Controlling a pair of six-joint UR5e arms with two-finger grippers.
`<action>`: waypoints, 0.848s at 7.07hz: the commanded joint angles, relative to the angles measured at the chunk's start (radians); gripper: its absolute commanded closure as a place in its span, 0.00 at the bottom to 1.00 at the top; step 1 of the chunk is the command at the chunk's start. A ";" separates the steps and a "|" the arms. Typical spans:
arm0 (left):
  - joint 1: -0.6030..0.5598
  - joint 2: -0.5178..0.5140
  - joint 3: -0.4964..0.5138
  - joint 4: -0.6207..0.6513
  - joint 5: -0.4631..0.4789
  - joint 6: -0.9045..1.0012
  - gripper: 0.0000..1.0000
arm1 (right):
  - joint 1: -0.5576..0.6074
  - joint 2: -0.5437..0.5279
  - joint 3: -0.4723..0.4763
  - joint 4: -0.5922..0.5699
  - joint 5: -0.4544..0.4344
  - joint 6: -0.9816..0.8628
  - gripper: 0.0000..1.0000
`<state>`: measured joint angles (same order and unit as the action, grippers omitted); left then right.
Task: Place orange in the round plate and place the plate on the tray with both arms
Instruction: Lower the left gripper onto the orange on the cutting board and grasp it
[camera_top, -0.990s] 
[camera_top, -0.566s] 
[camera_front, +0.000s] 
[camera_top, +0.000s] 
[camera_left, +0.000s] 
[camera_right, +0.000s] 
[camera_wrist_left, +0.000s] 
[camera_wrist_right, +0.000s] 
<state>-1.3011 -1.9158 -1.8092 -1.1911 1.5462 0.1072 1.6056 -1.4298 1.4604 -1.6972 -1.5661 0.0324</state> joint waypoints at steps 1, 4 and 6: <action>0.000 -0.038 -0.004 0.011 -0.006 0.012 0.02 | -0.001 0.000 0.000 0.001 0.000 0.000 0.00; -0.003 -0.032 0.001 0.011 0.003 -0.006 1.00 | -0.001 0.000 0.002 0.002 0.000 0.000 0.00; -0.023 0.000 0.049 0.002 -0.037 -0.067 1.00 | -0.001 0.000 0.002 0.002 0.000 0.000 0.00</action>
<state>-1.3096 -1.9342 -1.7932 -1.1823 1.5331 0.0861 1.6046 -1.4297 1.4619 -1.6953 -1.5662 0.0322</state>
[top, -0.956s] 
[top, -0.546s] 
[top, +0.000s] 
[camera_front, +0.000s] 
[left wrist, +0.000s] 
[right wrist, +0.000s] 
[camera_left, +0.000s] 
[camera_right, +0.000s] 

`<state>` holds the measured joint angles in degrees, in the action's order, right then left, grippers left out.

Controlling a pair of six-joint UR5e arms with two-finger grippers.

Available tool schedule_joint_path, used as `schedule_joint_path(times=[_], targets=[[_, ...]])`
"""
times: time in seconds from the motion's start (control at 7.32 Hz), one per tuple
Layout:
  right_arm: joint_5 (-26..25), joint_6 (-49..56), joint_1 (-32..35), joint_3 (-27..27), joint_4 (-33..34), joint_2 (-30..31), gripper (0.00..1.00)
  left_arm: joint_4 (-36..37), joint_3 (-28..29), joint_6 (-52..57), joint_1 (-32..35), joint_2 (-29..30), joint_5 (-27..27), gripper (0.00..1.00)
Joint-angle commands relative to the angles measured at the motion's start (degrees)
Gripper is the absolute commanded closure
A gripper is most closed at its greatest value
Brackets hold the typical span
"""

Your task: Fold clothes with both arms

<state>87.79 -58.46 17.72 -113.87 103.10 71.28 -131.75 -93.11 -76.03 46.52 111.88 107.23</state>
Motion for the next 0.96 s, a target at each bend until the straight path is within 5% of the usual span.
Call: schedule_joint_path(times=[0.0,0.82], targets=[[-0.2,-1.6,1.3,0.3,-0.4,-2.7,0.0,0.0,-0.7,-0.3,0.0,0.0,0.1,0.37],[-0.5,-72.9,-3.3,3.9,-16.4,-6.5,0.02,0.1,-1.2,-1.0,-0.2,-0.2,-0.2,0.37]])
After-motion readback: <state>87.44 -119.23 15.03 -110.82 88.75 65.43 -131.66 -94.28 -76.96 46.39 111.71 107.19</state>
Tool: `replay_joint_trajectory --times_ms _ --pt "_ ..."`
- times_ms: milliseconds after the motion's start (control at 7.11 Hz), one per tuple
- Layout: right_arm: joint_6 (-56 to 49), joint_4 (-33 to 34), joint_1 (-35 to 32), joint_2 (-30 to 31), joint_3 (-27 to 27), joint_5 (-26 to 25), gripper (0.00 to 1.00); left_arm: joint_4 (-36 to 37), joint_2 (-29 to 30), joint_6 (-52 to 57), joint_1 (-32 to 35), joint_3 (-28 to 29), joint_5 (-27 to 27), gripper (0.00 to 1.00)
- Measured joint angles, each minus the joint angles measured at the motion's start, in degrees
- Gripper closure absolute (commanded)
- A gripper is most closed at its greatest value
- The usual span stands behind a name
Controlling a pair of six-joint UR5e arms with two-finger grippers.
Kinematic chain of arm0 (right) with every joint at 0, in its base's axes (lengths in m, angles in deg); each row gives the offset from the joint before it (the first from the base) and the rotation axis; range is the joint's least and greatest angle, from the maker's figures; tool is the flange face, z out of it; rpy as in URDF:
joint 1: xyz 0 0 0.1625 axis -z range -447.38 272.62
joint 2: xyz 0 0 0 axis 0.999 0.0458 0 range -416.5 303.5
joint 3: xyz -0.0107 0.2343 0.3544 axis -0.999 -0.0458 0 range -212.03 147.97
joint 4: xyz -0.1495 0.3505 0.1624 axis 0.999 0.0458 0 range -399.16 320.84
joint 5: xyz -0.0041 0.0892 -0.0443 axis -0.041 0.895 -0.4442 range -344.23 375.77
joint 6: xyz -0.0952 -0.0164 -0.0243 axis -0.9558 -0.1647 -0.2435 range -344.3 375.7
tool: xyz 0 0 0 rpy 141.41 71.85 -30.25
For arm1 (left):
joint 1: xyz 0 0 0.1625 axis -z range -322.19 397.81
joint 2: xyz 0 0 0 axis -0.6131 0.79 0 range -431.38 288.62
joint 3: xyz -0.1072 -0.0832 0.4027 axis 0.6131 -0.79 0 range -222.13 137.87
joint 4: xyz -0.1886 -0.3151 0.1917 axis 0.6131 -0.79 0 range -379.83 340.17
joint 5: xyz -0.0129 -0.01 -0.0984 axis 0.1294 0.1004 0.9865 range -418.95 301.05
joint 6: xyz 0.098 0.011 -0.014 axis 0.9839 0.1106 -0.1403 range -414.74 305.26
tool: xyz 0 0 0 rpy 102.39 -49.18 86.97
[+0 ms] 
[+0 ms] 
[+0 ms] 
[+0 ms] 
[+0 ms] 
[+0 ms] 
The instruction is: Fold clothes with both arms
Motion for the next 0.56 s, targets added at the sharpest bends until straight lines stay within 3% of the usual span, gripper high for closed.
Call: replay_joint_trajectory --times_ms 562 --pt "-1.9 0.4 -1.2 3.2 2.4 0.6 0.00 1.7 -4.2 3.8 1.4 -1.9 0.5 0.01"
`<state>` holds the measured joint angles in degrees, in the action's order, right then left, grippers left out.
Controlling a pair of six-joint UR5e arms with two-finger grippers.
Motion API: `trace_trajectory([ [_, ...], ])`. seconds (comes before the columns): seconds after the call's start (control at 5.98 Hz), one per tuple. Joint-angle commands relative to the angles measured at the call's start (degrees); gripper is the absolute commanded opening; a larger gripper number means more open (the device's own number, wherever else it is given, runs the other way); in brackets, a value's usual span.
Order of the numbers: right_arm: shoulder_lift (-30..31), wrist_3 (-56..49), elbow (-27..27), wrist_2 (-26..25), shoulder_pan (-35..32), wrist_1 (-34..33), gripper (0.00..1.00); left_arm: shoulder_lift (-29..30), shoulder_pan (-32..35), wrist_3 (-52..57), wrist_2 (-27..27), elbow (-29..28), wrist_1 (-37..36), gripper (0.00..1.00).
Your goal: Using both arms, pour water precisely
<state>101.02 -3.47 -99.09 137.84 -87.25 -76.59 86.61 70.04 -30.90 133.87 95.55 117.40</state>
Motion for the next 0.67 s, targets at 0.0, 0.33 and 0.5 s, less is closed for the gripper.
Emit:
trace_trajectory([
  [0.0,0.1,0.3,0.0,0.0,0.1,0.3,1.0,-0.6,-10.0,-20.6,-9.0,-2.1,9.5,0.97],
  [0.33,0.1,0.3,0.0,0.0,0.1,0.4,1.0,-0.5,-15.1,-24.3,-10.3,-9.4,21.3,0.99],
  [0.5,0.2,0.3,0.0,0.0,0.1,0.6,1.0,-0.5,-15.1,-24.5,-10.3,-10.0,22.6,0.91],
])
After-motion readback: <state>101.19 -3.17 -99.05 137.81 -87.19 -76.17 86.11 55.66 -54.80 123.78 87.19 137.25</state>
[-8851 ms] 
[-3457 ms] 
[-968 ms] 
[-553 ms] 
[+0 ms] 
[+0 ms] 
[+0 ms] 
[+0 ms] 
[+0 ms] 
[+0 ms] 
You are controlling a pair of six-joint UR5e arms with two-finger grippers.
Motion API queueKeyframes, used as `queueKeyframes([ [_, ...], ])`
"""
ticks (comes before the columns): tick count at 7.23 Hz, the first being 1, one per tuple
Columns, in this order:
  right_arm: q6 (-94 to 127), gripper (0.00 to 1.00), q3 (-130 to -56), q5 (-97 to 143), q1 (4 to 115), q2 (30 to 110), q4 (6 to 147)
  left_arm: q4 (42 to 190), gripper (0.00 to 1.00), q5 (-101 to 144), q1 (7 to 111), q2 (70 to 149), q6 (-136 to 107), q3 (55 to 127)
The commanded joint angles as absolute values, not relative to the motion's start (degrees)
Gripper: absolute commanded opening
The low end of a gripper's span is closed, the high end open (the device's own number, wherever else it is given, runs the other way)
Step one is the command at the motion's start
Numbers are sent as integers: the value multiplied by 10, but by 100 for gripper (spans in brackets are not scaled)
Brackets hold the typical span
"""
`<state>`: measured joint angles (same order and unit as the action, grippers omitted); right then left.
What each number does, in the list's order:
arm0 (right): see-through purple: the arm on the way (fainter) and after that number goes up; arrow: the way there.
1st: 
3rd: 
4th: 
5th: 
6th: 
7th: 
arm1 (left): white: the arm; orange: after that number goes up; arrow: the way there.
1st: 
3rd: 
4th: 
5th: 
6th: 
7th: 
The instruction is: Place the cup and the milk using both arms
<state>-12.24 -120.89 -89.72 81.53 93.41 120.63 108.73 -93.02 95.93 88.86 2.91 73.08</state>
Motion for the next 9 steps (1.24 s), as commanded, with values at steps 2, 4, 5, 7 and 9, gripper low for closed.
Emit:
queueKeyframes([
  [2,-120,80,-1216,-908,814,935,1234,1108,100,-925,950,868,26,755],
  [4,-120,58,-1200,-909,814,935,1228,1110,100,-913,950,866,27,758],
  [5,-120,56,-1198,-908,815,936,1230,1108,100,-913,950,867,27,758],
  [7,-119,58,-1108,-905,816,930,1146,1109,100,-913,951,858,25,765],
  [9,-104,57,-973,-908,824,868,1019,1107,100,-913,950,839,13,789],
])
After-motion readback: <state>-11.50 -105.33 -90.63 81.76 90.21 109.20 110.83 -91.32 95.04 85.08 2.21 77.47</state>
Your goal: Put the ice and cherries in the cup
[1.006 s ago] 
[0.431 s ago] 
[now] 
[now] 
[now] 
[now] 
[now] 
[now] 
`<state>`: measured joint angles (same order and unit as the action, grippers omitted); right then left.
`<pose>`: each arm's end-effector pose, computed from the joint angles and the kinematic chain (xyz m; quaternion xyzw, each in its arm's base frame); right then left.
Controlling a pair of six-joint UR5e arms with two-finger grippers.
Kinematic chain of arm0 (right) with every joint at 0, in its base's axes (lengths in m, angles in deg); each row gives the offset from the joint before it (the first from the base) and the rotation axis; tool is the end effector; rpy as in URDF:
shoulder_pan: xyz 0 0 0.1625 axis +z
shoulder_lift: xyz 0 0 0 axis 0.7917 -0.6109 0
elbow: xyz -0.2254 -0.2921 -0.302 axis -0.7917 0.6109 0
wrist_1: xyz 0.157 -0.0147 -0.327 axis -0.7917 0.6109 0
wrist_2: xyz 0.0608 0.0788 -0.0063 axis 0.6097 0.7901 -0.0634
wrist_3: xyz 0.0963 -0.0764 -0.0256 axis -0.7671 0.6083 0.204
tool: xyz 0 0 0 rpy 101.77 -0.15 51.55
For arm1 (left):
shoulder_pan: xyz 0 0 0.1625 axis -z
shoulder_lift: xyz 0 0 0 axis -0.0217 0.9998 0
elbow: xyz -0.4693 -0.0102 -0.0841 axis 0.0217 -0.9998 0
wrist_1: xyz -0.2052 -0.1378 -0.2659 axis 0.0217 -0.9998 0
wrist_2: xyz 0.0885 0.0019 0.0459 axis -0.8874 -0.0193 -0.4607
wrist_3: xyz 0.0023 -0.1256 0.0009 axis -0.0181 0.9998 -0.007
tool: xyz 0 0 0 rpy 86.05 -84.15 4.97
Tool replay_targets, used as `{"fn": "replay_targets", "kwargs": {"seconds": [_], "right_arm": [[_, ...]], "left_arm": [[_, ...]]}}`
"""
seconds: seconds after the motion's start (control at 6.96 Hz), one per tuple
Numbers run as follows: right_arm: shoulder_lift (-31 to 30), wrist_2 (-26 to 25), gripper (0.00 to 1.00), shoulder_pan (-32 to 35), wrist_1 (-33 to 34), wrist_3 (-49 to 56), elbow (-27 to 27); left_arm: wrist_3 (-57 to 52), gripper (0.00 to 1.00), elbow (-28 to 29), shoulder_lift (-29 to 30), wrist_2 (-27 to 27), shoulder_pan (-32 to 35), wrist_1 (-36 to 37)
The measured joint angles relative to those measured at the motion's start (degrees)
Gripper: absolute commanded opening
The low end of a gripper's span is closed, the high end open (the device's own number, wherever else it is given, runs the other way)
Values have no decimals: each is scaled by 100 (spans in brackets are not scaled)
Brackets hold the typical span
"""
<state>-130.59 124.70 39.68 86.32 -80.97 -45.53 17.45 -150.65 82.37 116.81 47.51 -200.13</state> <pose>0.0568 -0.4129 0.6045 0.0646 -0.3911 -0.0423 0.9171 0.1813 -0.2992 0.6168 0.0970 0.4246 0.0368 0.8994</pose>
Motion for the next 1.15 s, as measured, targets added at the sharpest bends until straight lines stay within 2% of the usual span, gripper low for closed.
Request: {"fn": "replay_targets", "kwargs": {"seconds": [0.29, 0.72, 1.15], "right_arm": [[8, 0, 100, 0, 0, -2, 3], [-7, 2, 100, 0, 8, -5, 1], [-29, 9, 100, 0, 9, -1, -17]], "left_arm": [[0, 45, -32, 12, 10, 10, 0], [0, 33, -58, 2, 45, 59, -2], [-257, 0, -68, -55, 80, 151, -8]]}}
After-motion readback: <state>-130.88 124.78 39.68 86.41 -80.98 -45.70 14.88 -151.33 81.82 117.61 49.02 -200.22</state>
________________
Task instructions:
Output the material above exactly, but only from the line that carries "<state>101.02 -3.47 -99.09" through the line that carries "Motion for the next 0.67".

Response:
<state>101.02 -3.47 -99.09 137.84 -87.25 -76.59 86.61 70.04 -30.90 133.87 95.55 117.40</state>
Motion for the next 0.67 s, targets at 0.0, 0.33 and 0.5 s, less is closed for the gripper.

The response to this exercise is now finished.